Hacker News new | ask | show | jobs
by bob1029 123 days ago
> I have baseline screenshots of how I want it to look, and instruct the agent to match against the screenshots

What if instead of feeding the actual and expected screenshots into the model we fed in a visual diff between the images along with a scalar quantity that indicates magnitude of difference? Then, an agent harness could quantify how close a certain run is and maybe step toward success autonomously.

That said, if you have the skills to produce the desired final design as a raster image, I'd argue you have already solved the hard part. Manually converting a high quality design into css is ~trivial with modern web.

1 comments

> What if instead of feeding the actual and expected screenshots into the model we fed in a visual diff between the images along with a scalar quantity that indicates magnitude of difference?

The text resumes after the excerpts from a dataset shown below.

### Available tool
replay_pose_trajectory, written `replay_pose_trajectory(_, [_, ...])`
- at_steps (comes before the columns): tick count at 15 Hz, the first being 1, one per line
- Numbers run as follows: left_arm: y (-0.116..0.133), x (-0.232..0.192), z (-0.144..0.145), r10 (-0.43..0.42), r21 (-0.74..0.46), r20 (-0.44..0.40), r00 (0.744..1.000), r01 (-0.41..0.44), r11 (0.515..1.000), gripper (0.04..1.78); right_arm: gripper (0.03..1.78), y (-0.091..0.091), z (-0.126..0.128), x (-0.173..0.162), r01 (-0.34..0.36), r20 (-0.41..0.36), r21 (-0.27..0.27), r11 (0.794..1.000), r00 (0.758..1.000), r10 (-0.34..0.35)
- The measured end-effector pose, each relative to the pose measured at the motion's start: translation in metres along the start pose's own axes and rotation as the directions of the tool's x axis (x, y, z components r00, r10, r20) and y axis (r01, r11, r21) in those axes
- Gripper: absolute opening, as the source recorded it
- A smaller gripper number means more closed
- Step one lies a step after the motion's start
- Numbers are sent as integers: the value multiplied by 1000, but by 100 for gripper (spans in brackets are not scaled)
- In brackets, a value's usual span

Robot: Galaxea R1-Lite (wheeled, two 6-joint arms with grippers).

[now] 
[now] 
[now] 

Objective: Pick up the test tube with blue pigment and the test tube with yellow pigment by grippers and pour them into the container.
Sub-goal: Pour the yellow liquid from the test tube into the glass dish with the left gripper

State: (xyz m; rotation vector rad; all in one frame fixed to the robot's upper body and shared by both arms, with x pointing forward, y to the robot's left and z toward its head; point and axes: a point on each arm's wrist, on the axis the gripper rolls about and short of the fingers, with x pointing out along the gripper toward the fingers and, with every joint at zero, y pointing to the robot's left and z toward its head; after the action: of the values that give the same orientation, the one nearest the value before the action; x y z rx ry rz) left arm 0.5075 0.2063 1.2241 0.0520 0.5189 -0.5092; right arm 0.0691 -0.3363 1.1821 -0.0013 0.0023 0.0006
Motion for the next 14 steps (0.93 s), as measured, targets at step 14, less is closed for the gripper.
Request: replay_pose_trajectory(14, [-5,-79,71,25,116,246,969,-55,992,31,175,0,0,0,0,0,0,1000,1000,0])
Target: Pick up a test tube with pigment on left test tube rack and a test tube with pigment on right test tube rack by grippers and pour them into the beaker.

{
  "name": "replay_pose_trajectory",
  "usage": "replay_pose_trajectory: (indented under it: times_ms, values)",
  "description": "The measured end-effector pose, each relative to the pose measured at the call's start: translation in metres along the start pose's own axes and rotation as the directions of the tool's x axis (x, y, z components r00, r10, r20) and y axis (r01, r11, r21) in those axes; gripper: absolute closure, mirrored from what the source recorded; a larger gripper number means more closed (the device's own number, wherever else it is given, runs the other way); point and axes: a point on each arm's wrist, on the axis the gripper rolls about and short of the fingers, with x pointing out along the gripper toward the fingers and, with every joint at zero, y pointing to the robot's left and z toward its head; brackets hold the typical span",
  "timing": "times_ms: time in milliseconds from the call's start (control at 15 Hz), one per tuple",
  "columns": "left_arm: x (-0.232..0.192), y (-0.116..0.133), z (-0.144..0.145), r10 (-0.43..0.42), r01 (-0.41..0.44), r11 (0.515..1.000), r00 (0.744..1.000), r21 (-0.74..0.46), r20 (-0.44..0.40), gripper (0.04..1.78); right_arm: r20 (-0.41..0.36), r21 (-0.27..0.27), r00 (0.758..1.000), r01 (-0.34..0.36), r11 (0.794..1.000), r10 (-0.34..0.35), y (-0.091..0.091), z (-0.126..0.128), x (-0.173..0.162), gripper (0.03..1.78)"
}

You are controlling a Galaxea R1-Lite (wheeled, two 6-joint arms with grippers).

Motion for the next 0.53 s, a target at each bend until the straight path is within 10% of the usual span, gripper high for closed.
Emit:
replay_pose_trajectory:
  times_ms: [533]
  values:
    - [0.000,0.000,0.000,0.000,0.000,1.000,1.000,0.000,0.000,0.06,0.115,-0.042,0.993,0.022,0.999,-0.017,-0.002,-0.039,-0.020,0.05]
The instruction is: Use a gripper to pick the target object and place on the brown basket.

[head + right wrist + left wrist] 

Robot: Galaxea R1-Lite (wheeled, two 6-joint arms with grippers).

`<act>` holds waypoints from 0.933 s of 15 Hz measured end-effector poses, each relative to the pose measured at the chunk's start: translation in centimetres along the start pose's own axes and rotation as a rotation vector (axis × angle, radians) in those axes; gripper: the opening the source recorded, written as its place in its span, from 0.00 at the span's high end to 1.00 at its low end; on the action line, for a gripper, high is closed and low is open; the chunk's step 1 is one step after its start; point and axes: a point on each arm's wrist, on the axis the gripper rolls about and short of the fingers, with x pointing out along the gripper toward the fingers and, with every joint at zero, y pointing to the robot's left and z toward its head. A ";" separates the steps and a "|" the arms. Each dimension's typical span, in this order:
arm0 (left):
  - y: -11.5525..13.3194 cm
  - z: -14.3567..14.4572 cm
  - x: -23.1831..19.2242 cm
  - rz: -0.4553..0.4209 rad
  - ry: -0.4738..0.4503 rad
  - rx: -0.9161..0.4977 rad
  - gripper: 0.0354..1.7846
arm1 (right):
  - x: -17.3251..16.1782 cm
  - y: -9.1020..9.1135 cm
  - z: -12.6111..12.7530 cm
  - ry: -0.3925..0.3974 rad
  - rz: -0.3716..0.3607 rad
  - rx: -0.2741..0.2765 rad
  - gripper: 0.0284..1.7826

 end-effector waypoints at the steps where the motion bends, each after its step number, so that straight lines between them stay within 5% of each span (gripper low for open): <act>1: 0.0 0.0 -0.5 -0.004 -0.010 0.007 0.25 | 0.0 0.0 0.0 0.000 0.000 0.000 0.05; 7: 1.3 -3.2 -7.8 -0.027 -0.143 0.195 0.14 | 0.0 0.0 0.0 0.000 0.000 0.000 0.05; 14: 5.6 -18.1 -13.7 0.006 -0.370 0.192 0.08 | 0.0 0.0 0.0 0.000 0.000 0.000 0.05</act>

It does this by itself when needed, using imagemagick (in my case), also seen it create bounding boxes and measuring colors with impromptu opencv python scripts, so doesn't seem like it's needed to explicitly prompt for this, seems to do it when needed.

> Manually converting a high quality design into css is ~trivial with modern web.

Well, OP asked for "UI development" and not how the UI is first thought of, so figured I focus on the development part. How the UI is first created before the development is a different thing altogether, and current LLMs are absolutely awful at it, they seem to not even understand basics like visual hierarchy as far as I can tell.

I've really struggled with CC's "direction sense". I had a problem that was analogous to this. I had a picture of a PCB I wanted to figure out. So I instructed CC to create an overlay over each component and we would work through them to identify what they were to build an overall picture of what the device was doing. Any and all attempts to get CC to accurately place bounding boxes around components completely failed. What I ended up having to do was have CC create an interface where I could draw my own boxes around components, and it had no problem categorizing them and following along after that.

I've not tried to do any "pixel perfect" designs with CC outside of that. Generally I'm fine with the default UI it generates which tends to be some vague "modernish" sort of look.